C’est exactement ce que Choi et Bujès s’efforcent de faire dans leurs festivals, avec des programmes sur mesure comme VdR’s Opening Scenes Lab pour les cinéastes présentant leur premier film en sélection officielle.
Alors que le paysage théâtral reste difficile et que les radiodiffuseurs publics continuent de réduire leur financement, il existe de nombreuses autres avenues non théâtrales, en particulier le streaming, qui ont facilité l’entrée des documentaires sur le marché américain ces dernières années, selon Krivoshey, qui est un fervent partisan du matériel de soutien, des guides d’étude et des campagnes non théâtrales.

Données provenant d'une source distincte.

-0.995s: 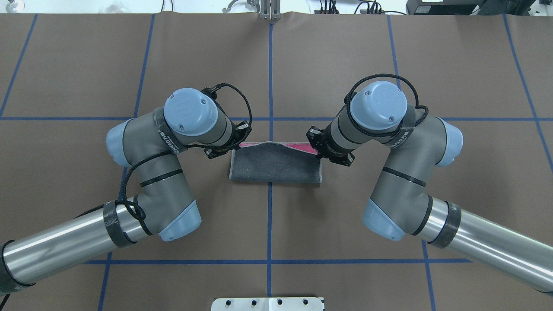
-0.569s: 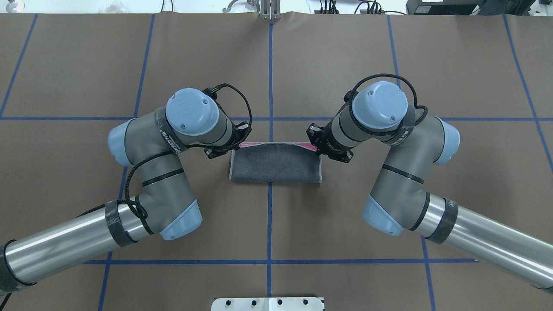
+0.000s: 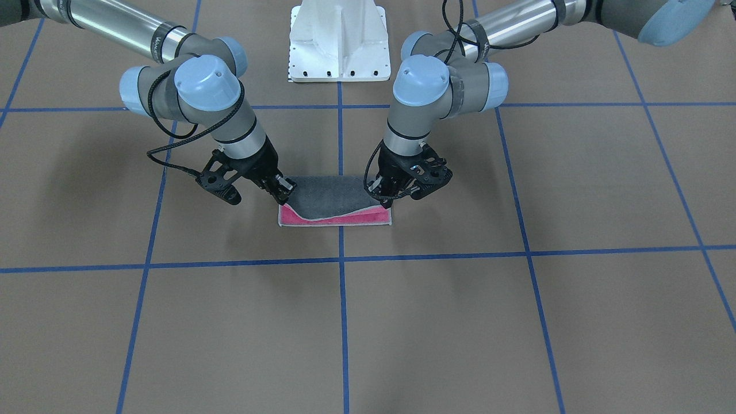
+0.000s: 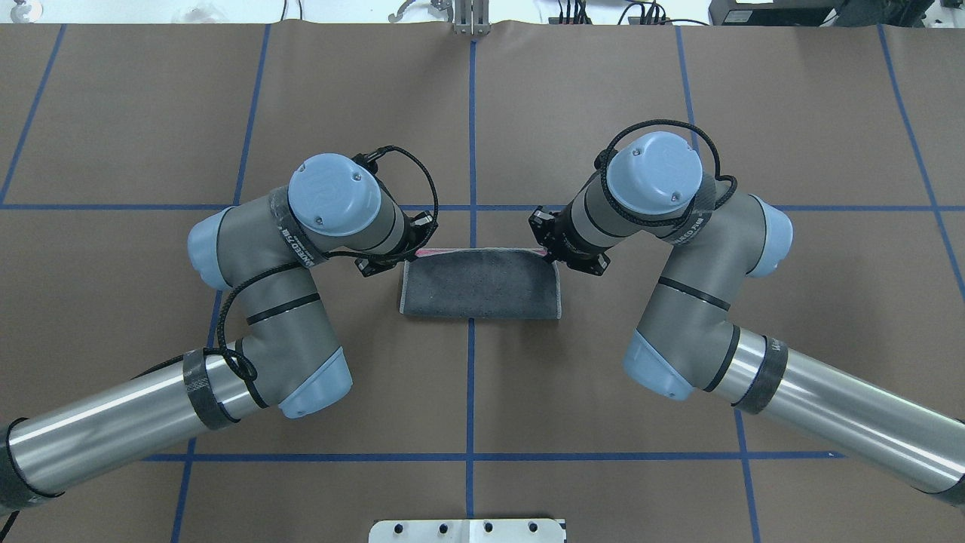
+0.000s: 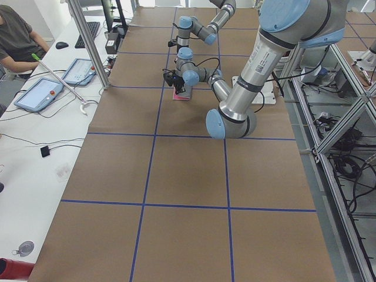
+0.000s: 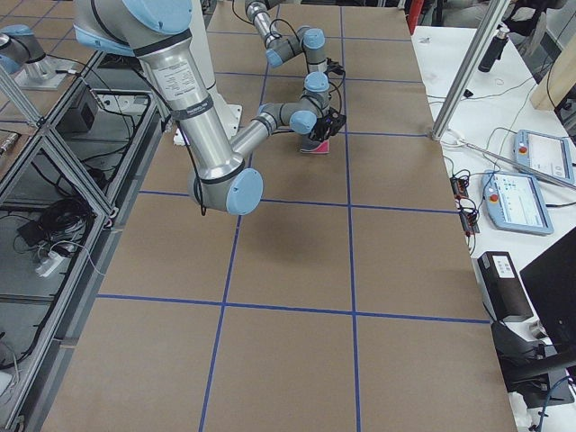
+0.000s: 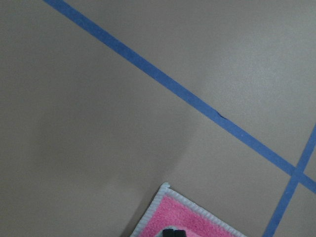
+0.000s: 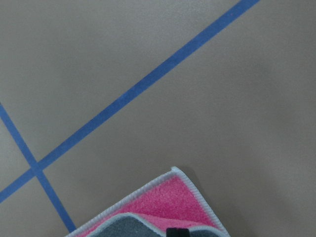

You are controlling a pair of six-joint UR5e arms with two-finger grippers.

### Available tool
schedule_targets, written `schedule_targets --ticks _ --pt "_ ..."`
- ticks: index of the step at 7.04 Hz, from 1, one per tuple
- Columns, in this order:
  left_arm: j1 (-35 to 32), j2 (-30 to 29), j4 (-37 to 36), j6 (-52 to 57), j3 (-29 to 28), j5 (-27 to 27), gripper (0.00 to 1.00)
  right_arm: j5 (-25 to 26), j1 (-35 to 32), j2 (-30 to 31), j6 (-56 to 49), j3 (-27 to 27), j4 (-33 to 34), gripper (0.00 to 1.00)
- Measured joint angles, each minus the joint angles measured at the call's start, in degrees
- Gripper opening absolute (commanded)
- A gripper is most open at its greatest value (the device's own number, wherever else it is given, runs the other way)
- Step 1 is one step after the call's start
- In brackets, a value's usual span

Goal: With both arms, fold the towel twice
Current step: 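Lay the folded edge down and open both grippers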

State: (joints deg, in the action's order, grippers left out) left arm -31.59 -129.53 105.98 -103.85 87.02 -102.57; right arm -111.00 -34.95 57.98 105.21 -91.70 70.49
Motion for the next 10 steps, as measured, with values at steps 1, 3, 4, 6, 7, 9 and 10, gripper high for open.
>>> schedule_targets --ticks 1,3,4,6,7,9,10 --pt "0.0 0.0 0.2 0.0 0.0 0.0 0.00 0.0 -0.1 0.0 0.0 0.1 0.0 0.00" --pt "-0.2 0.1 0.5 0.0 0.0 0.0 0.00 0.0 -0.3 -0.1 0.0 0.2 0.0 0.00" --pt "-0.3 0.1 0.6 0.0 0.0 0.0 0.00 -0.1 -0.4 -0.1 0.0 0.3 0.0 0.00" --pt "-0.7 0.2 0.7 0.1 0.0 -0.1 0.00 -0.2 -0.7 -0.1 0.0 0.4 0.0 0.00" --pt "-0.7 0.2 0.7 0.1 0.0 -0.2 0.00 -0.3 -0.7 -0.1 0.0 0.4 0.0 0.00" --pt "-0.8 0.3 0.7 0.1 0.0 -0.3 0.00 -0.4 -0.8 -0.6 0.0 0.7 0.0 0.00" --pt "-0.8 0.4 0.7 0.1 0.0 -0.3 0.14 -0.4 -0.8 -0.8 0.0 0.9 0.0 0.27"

Un exemple typique, a-t-il dit, était le titre de 2019 « The Hottest August » de Brett Story, distribué par Grasshopper : Bien que le doc ait bénéficié d’une bonne sortie en salles, en streaming et hors salles, y compris les écoles, les bibliothèques, les festivals et les musées, étaient très forts.
Au plus fort de la pandémie en 2020, Grasshopper a lancé une plateforme de streaming académique organisée appelée Projectr, destinée aux bibliothèques, musées et universités américains dans le but d’offrir au public des films plus créatifs d’auteurs tels que Bong Joon Ho, Claire Denis , Hong Sangsoo et Pedro Costa.
Résumant la conversation, Choi, qui dirige également le festival First Look du MOMI, une vitrine annuelle du nouveau cinéma international, est revenu à la question initiale : « L’un des défis de trouver le bon public qui correspond le mieux au film sans le cataloguer est lié à la question de savoir ce qui constitue vraiment un film documentaire créatif.
« Et le but d’un festival comme First Look, ou de manière plus large VdR, ou d’un distributeur comme Ryan, est de toujours essayer d’élargir la taille et la composition de ces publics possibles, et de permettre à tous les films qui émergent d’avoir le mieux à même de reformuler la société.
Cannes Docs s’est déroulé dans le cadre du Marché du Film du 18 au 23 mai.